NTSB: Highway Deaths Fall in 2009
October 06, 2010
Transportation fatalities in the United States decreased by 9.2 percent in 2009 from 2008, according to preliminary figures released Wednesday by the National Transportation Safety Board.
The data indicate that transportation fatalities in all modes totaled 35,928 in 2009, compared to 39,569 in 2008. Although highway, rail and aviation deaths declined, pipeline and marine fatalities showed an increase.
Highway fatalities, which account for nearly 95 percent of all transportation deaths, decreased from 37,423 in 2008 to 33,808 in 2009. In fact, highway fatalities decreased in all categories including motorcycle fatalities (down 16 percent) which had been on the rise in recent years.
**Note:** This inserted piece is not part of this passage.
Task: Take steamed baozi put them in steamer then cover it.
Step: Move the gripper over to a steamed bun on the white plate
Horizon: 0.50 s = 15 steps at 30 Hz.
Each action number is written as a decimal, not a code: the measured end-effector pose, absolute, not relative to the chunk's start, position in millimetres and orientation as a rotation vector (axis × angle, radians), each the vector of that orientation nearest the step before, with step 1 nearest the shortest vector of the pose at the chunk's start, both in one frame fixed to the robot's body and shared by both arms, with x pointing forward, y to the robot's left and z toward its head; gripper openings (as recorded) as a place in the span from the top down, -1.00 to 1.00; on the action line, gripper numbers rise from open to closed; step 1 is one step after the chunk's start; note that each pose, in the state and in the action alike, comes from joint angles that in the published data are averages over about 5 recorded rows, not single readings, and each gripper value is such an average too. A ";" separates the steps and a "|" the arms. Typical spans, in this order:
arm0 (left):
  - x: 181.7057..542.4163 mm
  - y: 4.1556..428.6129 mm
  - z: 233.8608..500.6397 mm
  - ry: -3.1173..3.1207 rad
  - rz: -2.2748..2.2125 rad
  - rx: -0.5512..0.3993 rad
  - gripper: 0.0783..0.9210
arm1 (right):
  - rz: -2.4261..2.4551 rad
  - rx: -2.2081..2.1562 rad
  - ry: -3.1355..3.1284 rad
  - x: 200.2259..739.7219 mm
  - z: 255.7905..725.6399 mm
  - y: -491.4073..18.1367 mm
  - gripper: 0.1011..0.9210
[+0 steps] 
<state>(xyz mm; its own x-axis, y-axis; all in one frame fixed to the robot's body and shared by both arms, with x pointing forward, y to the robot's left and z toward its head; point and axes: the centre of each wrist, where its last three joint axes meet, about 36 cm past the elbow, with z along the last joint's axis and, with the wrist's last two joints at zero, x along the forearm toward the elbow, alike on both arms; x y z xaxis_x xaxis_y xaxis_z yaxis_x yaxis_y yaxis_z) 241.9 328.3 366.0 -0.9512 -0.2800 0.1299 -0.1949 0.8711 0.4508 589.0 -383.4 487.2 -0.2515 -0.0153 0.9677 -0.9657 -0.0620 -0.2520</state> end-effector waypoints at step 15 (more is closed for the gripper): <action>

Aviation deaths decreased from 574 to 538. Nearly 90 percent of aviation fatalities occurred in general aviation accidents (471), but they still represented a decrease from the previous year (494).
Rail fatalities decreased 4 percent from 781 to 751. The vast majority of these fatalities were persons struck by a rail vehicle.
"While statistics show that transportation fatalities have declined this past year," said NTSB Chairman Deborah A. P. Hersman, "we continue to see far too many accidents in all segments of the transportation community. There is still much work to do to prevent the loss of life on our roads, rails, waterways, and skies."
Pipeline fatalities increased by six (8 to 14), with an increase in both categories - gas pipelines and liquid pipeline operations.
Marine deaths increased from 783 to 817, with the vast majority occurring in recreational boating (736). Other marine categories, including cargo transport and commercial fishing, showed increases as well, although commercial passenger vessels showed a slight decrease.